New Perspectives for Learning - Briefing Paper 46

The education of Gypsy children within Europe

Context of the Research

The expansion of the European Union increases the opportunities for people to move freely between Member States, including temporary workers and nomadic communities like Gypsies. However, this raises many issues for static communities with their infrastructures and facilities concerning how best to cope with the needs of such nomadic communities who are often difficult to contact and whose movements may be difficult to predict. One issue concerns the schooling of Gypsy/Roma children.

The goal of the project has been to provide the diverse European management boards with an updated analysis of the situation of the schooling of Gypsy/Roma children. The project has focused on developments in Spain, France and Italy.

Key Conclusions

Generally, it has been observed that education systems studied are not capable of dealing with the schooling of the Gypsy/Roma children in a positive way. Indicators for this include the high percentage of absenteeism and dropping out of students who are also failing to gain school results.

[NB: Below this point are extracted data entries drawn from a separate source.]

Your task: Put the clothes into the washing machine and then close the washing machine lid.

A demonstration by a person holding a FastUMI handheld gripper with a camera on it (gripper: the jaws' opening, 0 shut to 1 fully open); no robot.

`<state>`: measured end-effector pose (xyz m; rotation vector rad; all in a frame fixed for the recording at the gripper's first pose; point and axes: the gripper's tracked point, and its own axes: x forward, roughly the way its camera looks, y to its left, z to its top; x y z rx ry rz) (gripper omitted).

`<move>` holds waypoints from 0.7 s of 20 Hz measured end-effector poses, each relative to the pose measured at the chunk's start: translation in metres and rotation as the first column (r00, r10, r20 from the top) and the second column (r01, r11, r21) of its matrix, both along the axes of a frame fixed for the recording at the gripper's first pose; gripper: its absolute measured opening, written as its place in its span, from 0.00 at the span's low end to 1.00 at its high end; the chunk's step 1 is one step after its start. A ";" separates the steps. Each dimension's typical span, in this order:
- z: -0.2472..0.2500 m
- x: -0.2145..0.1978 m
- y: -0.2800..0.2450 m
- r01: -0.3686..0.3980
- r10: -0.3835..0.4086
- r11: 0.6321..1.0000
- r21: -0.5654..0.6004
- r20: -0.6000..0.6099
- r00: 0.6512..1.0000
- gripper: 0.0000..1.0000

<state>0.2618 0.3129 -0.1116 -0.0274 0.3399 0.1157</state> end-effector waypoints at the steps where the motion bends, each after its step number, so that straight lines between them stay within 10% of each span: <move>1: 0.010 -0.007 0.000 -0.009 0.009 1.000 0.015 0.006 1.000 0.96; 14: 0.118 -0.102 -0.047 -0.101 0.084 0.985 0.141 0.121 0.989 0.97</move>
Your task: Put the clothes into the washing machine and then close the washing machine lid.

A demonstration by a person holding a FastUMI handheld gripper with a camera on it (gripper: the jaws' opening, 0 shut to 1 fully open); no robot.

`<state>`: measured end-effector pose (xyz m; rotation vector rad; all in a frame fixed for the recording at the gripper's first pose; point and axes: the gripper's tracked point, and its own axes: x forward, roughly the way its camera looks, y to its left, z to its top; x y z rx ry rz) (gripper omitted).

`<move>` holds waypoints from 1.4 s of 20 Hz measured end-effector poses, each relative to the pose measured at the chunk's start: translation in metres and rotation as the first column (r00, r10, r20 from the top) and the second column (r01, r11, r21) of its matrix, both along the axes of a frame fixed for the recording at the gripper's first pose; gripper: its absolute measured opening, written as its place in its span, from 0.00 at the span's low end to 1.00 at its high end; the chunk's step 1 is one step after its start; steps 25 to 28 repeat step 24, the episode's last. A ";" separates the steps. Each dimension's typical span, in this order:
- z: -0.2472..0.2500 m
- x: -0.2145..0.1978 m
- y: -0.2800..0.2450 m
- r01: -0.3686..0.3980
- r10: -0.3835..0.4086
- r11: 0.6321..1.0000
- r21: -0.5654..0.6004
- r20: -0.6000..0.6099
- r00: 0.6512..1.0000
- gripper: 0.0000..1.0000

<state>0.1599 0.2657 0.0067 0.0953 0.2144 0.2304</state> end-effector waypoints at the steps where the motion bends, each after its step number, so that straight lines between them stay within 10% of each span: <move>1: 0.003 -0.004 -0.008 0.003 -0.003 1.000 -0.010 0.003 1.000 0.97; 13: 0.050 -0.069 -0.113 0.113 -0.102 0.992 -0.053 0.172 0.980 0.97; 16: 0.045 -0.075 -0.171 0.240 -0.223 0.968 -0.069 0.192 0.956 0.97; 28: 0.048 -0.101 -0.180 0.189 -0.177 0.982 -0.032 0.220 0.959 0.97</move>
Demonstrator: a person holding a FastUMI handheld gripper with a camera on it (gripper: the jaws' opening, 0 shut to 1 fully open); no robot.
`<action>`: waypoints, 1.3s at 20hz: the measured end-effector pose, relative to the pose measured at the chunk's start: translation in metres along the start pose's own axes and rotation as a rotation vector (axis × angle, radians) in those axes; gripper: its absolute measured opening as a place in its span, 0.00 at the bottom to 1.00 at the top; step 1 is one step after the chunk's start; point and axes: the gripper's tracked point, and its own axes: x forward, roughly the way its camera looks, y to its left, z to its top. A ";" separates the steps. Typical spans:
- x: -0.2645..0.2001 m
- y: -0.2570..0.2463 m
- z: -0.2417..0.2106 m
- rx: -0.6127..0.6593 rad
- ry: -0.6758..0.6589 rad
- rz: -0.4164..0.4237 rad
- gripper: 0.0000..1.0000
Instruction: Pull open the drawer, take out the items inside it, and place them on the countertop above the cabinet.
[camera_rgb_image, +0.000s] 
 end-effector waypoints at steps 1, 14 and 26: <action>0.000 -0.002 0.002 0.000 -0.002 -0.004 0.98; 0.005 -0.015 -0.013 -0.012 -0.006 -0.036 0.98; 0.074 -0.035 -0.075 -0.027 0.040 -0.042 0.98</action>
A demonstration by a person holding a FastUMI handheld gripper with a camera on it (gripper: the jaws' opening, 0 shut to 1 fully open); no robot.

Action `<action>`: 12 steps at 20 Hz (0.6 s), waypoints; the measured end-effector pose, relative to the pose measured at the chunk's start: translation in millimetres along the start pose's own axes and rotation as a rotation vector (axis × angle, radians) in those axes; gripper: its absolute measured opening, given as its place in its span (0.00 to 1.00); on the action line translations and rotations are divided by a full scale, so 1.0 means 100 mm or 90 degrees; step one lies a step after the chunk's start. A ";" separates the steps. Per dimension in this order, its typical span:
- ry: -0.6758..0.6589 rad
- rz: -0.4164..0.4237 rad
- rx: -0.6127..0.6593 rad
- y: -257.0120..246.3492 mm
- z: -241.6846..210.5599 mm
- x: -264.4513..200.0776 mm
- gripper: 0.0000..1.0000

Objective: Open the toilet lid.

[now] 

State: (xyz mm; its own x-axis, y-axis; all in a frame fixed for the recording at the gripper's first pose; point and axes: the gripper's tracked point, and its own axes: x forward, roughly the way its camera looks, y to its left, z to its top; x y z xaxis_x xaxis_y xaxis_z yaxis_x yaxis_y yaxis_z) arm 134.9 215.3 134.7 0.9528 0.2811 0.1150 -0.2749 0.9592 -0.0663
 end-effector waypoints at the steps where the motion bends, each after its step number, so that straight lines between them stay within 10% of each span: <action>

The way Gypsy/Roma children are educated across Europe is dependent upon political, socio-cultural, institutional and ideological factors so the following more specific conclusions have been grouped in this way: -

Political Factors

  1. Some policies do not even consider how Gypsy/Roma children are incorporated within the education system and most are not designed to ensure the successful inclusion of Gypsy/Roma children within their education systems due to lack of: -

·        Materials and human resources

·        Coordinated guidelines developed at both regional and local levels for dealing with Gypsy/Roma children

Socio-economic factors

  1. The socio-economic situation of Gypsy/Roma groups is characterised as being precarious and economically unstable. This factor creates negative relations between Gypsy/Roma children and the school.
  1. The lack of infrastructure, like areas for the parking of caravans, available to the Gypsy/Roma people, with an itinerant way of life, can also contribute to seriously damaging their relations with the school.
  1. Although European legislation guarantees the right to movement for all citizens, in fact, these rights are sometimes restricted due to coercive practices and also due to the absence of the required infrastructures that would allow this right.
  1. In fact, racism and social exclusion activates informal bureaucratic practices that prevent Gypsy/Roma families from practicing their right to choose, freely, the education centres for their sons and daughters.

Ideological Factors

  1. The dynamics of the education systems are based on an ideological model that ensures the perpetuation, reproduction and conservation of the social and cultural systems of the majority and/or most powerful groups.
  1. Thus, this negative image of Gypsy/Roma - with a lot of racist prejudices, stereotypes and negative images - tends to continue within schools.
  1. The ideology of the school, both in its practices and its discourses, perpetuates myths and beliefs that foster the exclusion and marginalisation of the Gypsy children. The education systems transmit, either in a formal or an informal way, values and worldviews that have a hierarchical cultural orientation that is characteristic of the class structure of the majority society.
  1. Gypsy/Roma children suffer processes of segregation in the educative systems, both in the classrooms and in particular school centres. These processes of segregation that are explained by diverse arguments, such as the academic gap and/or the need of socio-educational “adaptation”.
  1. The ideology about the Gypsy/Roma children is created around the stigma of Gypsy students as “misfit” and “disabled”, associated to psychic deficiency, together with the “ethnic determinism” that considers that the failure at school of Gypsy/Roma children is due to their cultural identity.
  1. The negative social representations regarding Gypsy/Roma students, the absence of expectations about school success for those students, and the malfunction of the socio-pedagogic dynamics that are established in classrooms, have a very negative influence over the educational interaction of the Gypsy/Roma children in the groups of teachers.

Institutional factors

  1. There are gaps in the training of teachers who are involved in teaching Gypsy/Roma children. Bureaucratic and practical factors also limit their ability to provide flexible approaches to learning.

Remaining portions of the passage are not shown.